Jorge Soler: Miami Marlins Could Be a High Bidder for Cuban Phenom
The Miami Marlins are fresh off restocking their farm system by drafting southpaw Andrew Heaney (Oklahoma State, first round), infielder Avery Romero (Pedro Menendez HS, third round) and outfielder Kolby Copeland (Parkway HS, third round), among several others.
But they aren't finished.
Bruce Levine of ESPNChicago.com is reporting that the Marlins are among a group of teams (including the New York Yankees, Chicago Cubs and Chicago White Sox) expected to be serious bidders for the services of 20-year-old Cuban phenom Jorge Soler.
Soler projects as a prototypical right fielder with a cannon arm, strong defense, exceptional speed and decent power.
From the Marlins' perspective, this represents an obvious do-over from the blunder that was Cuban sensation Yoenis Cespedes.
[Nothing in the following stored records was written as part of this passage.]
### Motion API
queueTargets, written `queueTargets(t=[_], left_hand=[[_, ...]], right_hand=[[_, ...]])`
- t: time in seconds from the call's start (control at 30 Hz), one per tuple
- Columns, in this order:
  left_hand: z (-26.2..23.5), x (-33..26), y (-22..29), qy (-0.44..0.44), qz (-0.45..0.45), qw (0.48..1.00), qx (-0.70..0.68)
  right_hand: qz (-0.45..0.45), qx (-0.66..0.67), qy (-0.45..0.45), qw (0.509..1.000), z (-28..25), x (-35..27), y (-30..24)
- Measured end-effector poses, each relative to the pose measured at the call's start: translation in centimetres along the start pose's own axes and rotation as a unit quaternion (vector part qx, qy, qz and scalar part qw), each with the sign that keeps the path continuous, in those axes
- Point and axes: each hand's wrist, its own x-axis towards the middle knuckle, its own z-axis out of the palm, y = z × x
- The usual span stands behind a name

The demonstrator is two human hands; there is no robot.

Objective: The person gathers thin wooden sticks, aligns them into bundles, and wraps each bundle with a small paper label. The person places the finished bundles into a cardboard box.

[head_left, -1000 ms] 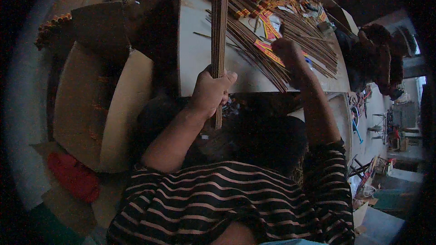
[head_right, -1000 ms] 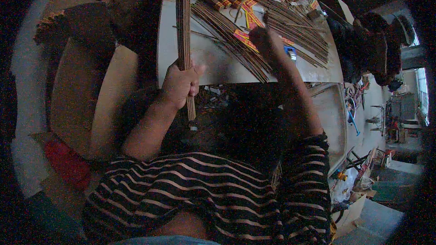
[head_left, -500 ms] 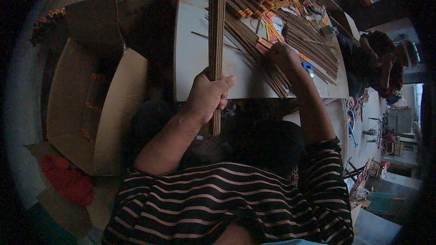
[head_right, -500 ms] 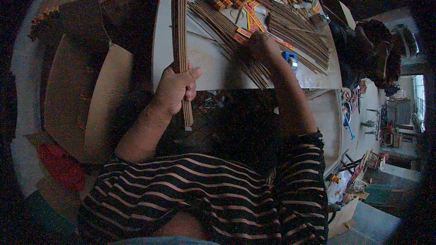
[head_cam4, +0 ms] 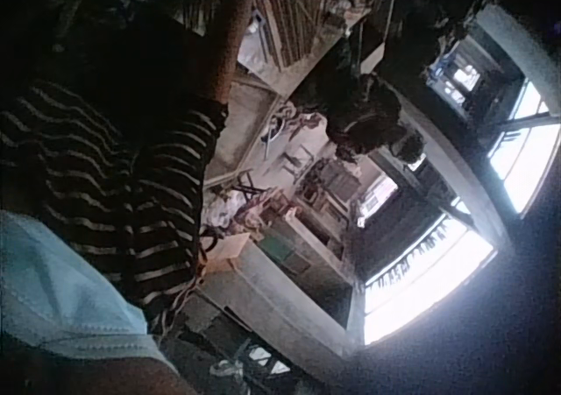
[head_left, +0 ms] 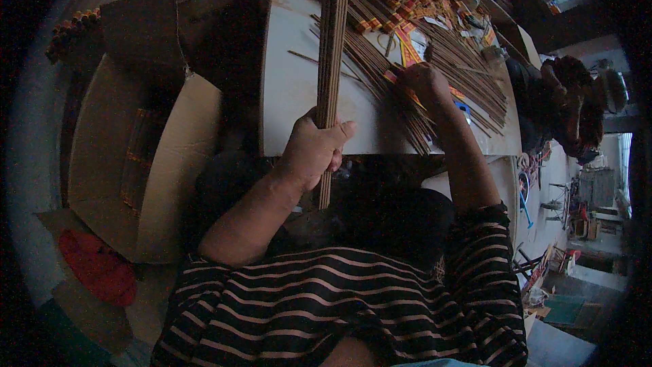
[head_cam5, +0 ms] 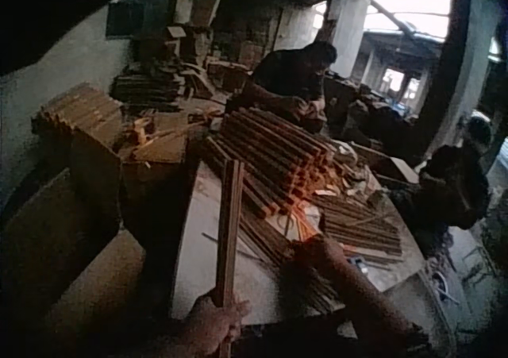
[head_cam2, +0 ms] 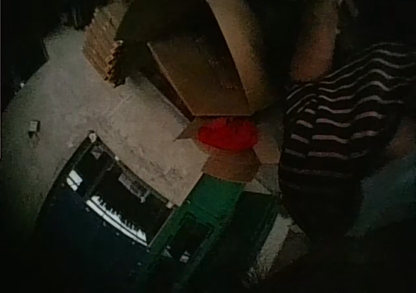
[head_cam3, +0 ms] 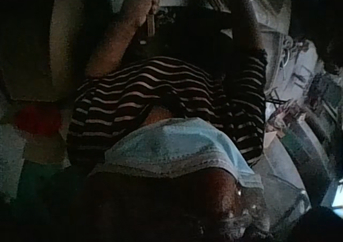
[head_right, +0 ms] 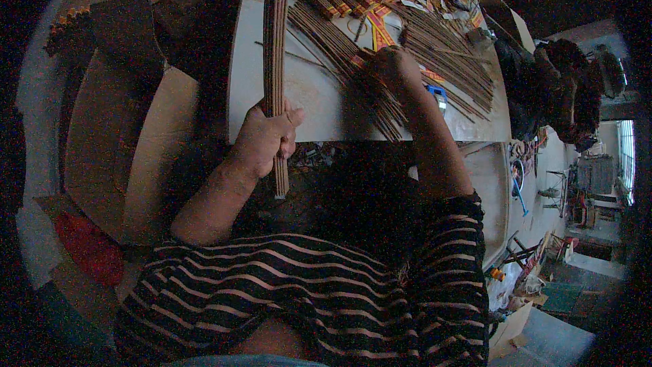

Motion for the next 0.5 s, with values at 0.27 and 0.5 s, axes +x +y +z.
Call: queueTargets(t=[0.27, 0.5], left_hand=[[-0.18, 0.0, -0.08, -0.012, 0.001, 1.0, -0.017], [-0.09, -0.07, -0.07, -0.011, 0.007, 1.0, -0.021]], right_hand=[[0.006, 0.004, 0.129, 0.992, -0.35, -0.26, -0.8], [0.03, 0.005, 0.149, 0.988, -0.58, -0.18, -0.99]])
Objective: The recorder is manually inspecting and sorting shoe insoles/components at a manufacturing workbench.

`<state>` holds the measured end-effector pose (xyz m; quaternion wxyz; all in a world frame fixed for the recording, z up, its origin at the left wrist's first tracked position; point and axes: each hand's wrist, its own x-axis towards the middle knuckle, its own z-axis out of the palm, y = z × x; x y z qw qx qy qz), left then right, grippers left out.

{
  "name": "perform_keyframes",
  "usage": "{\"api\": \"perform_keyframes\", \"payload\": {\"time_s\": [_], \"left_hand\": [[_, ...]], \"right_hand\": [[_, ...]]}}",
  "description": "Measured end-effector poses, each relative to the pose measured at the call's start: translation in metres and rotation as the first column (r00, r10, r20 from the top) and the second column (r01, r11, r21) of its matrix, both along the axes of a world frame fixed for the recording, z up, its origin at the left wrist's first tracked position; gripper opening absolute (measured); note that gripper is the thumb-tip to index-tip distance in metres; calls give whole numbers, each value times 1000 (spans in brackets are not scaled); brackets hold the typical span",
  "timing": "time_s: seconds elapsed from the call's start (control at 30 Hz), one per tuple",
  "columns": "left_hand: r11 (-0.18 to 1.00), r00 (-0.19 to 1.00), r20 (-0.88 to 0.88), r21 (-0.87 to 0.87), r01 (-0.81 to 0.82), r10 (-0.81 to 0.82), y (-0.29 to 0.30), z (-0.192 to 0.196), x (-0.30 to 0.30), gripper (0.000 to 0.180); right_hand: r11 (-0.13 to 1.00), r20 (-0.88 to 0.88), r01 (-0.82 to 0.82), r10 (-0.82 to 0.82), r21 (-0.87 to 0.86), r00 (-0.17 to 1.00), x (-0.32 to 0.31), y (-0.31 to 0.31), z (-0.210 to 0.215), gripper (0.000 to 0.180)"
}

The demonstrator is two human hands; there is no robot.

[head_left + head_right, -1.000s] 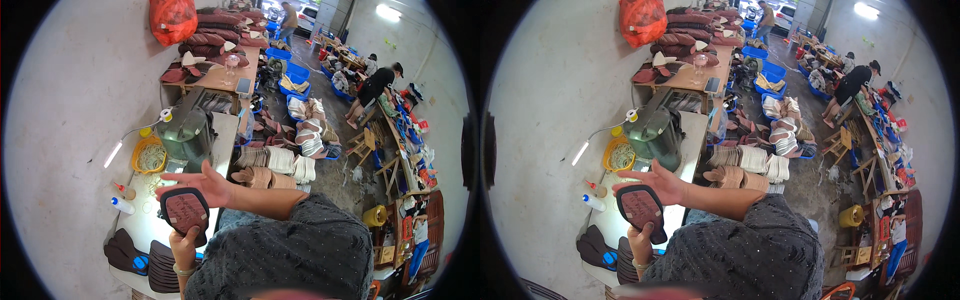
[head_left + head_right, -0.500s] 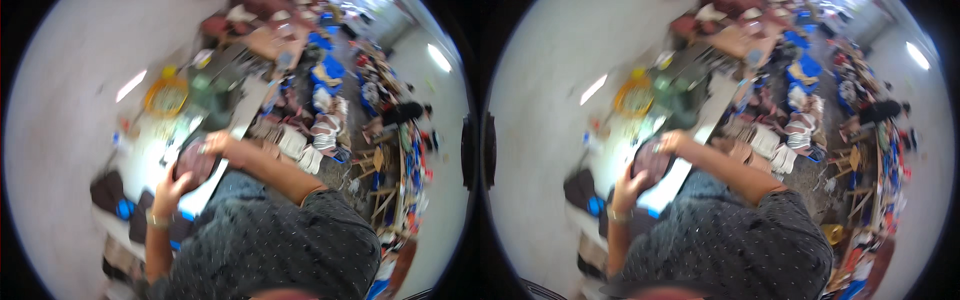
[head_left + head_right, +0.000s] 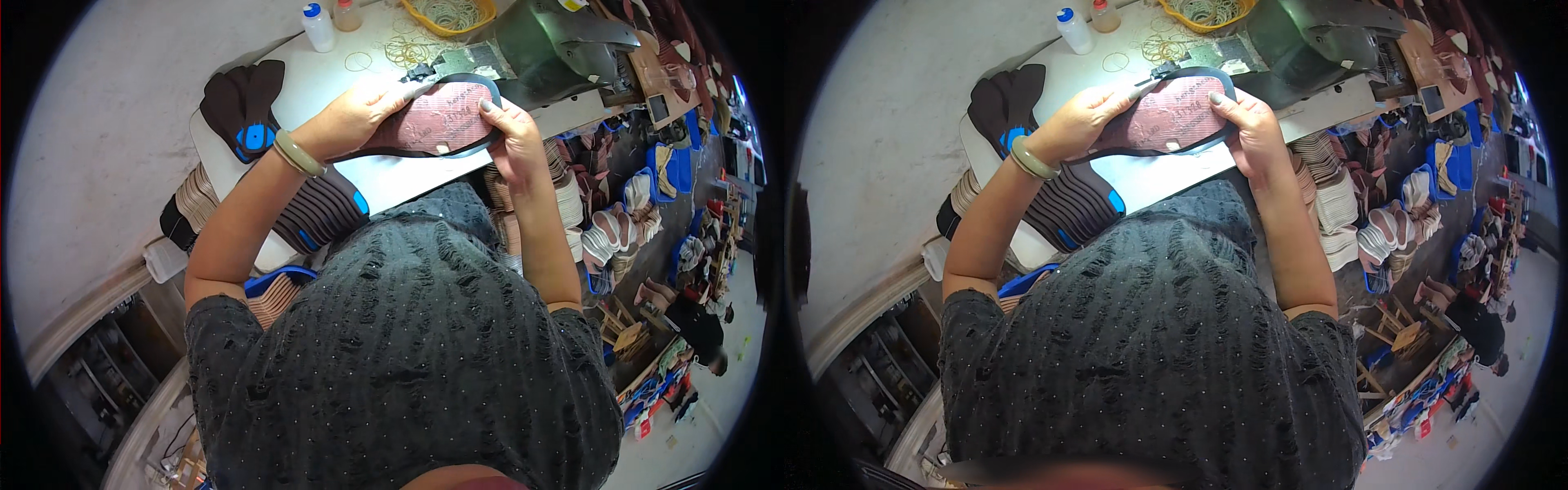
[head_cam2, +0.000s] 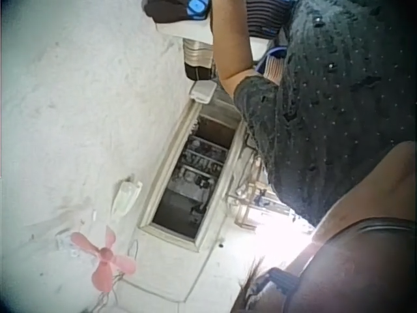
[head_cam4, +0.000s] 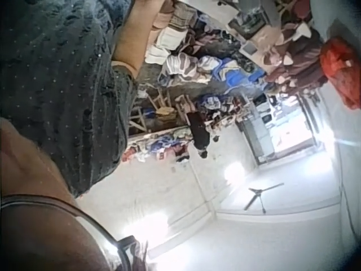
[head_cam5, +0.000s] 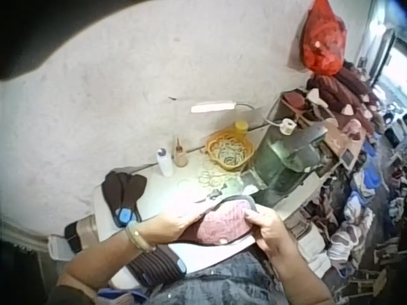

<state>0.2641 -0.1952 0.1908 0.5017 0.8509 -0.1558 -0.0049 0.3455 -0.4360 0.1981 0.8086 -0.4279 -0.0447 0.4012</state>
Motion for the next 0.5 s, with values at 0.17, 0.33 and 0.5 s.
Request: {"api": "perform_keyframes", "payload": {"time_s": [0.17,0.33,0.5], "left_hand": [[992,998,0,111,-67,68,7,-15,4,33],[999,973,-227,-28,45,-50,35,-50,25,37],[961,987,-154,263,91,-52,46,-50,61,61]], "right_hand": [[969,-17,-201,201,-145,979,-13,-2,-23,27],[819,-62,-477,484,-318,873,-25,16,-52,29],[867,42,-314,357,-387,933,-25,37,-101,30]]}}
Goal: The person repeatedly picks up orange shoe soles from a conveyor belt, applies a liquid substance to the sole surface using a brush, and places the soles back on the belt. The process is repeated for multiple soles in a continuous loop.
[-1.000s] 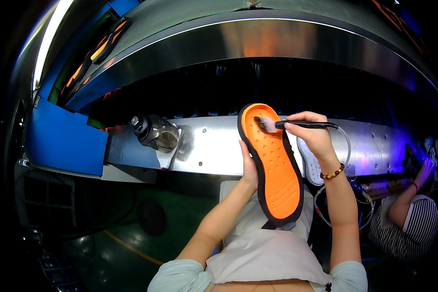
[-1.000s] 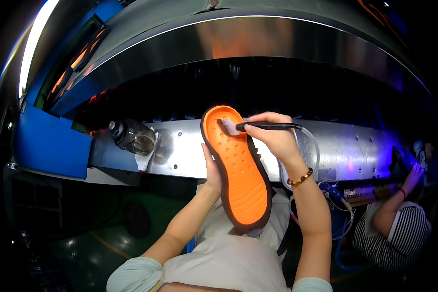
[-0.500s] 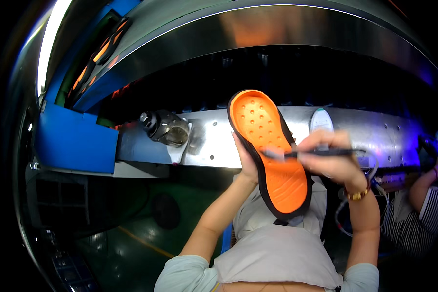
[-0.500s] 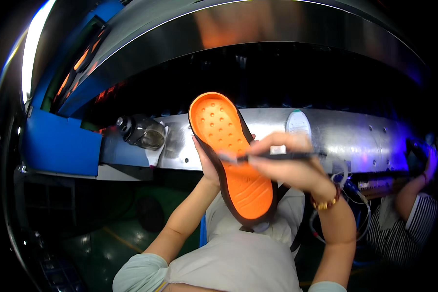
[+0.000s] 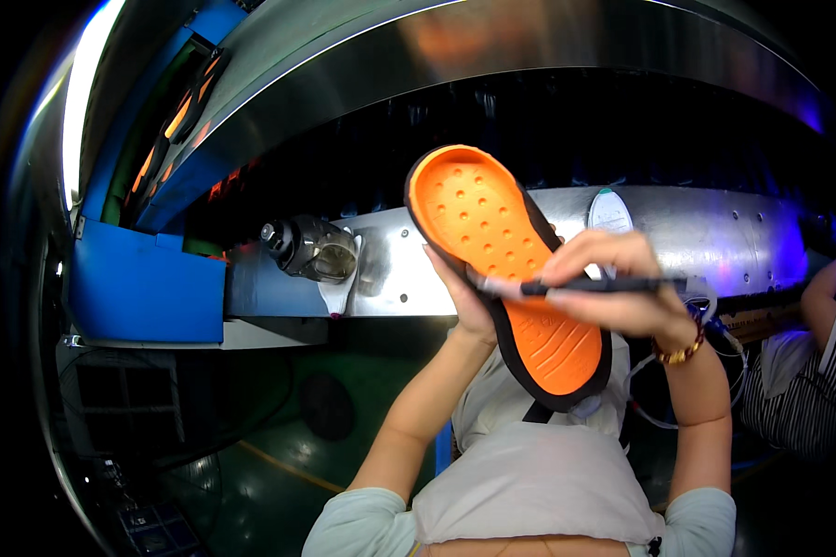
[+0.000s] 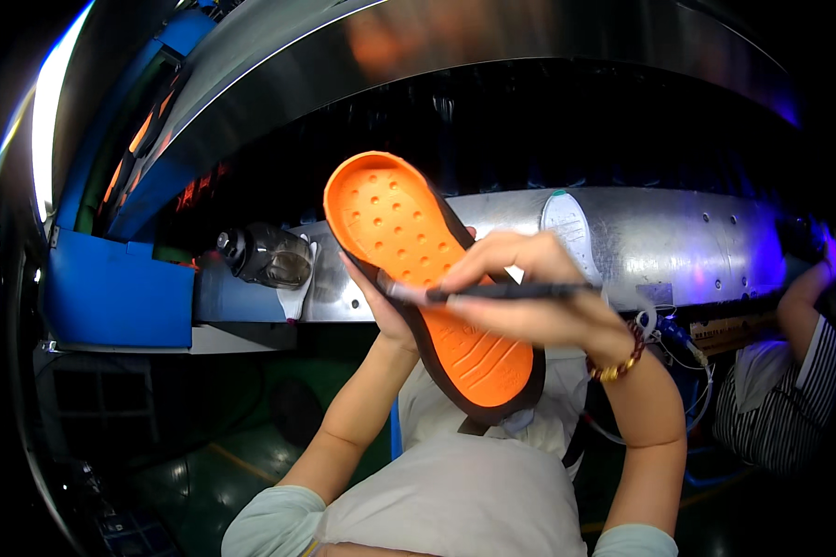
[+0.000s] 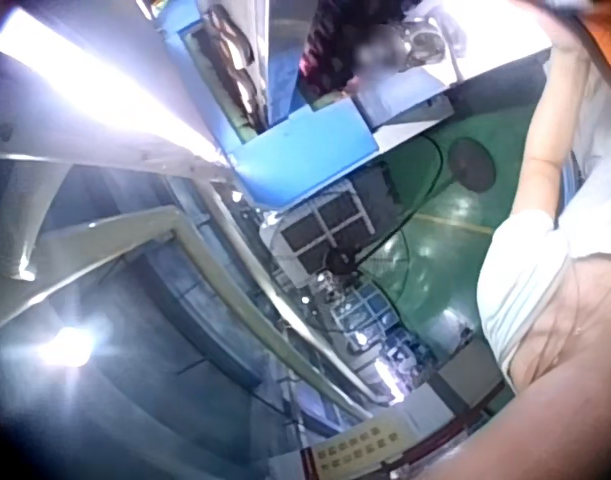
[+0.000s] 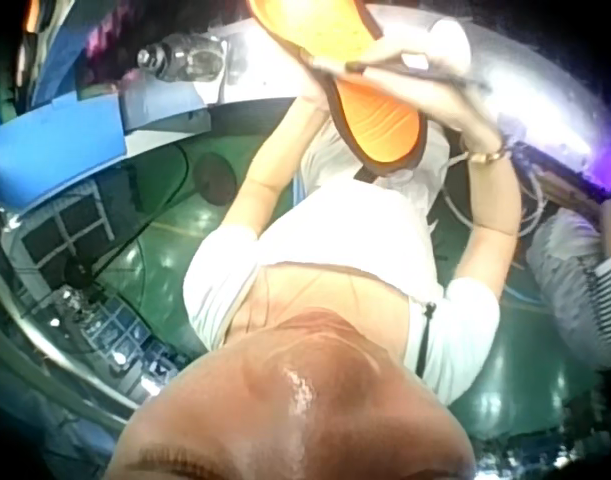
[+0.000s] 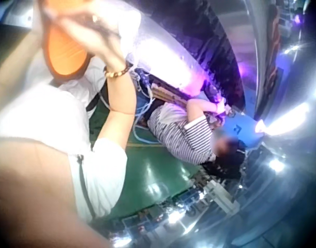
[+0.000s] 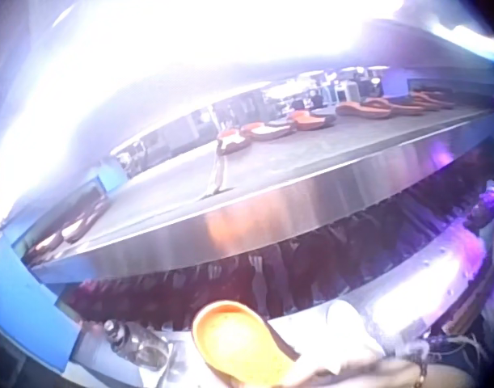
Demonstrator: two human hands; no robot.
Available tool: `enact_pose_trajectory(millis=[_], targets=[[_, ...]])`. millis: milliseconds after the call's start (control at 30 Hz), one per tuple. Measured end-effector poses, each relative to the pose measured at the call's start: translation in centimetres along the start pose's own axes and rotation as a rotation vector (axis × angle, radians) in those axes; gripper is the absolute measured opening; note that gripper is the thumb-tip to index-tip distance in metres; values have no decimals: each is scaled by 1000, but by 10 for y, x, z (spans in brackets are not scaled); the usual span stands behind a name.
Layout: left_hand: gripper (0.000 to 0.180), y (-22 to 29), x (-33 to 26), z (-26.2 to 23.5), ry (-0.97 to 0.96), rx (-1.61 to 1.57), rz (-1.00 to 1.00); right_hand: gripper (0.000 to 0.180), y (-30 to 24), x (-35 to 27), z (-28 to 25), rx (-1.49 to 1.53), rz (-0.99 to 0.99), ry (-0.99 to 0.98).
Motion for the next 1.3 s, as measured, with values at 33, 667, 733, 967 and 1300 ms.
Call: enact_pose_trajectory(millis=[33,667,733,967,1300], targets=[[78,2,1,-3,2,-13,11,16,-11,-4,8,-56,-67,-59],[93,67,15,28,-214,-92,439,19,-13,-24,6,-7,-87,-220],[93,71,14,30,-190,-68,435,20,-11,-29,-5,152,12,-196],[92,78,16,34,-229,-85,354,18,-8,-41,-2,-67,-19,-201],[92,91,25,35,-112,97,318,18,6,-47,-12,177,-22,-190]])
Point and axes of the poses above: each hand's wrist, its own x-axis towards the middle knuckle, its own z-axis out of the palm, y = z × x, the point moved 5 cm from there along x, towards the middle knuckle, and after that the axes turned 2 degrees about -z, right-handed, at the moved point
Cespedes rejected a team offer of six years and $36 million to take a shorter deal for equal money in Oakland back in March.
Nevertheless, the Marlins will get a second chance to land a potential star who could represent what the club had hoped Cespedes would bring to the city. He could also be a chance to save face with alienated fans after the Ozzie Guillen scandal from earlier in the season.
The bidding war will be more contentious this time around.
While the Chicago Cubs are rumored to be the front-runner for Soler (via WEEI.com), that doesn't necessarily mean they will land him—a lesson the Marlins found out the hard way with Cespedes.
The Baltimore Orioles, Boston Red Sox, Philadelphia Phillies, Texas Rangers and Toronto Blue Jays are another group of teams said to be in on Soler's talents, per Jon Heyman of CBS Sports, with other mystery clubs lurking as potential bidders.
Major league teams will have until June 7 to submit their best contract offer, and Soler in turn will have a deadline of July 1 before the new CBA restricts international signings to no more than $2.9 million.
For the time being, teams can bid with a blank check in hand.
While the 26-year-old Cespedes got a four-year deal worth $36 million, the same will not be expected for 20-year-old Soler.
Taking into consideration that Soler likely would have been a top pick in this year's draft, he can expect to see a contract mimicking that of a top pick under the rules of the old CBA—one that did not limit spending.
An obvious comparison would be the seven-year, $18.9 million contract Bryce Harper received from the Washington Nationals in 2010. He was the last position player selected first overall under baseball's old rules for draft signing.
Soler figures to get slightly more than that in a bidding environment, albeit a blind one. The Marlins have the home-field advantage, so to speak, but they struck out with both Aroldis Chapman and Cespedes.
Might the third time be the charm for the Marlins? They will have to offer at least $25 million to land the five-tool-caliber player, but the investment could end up paying huge dividends.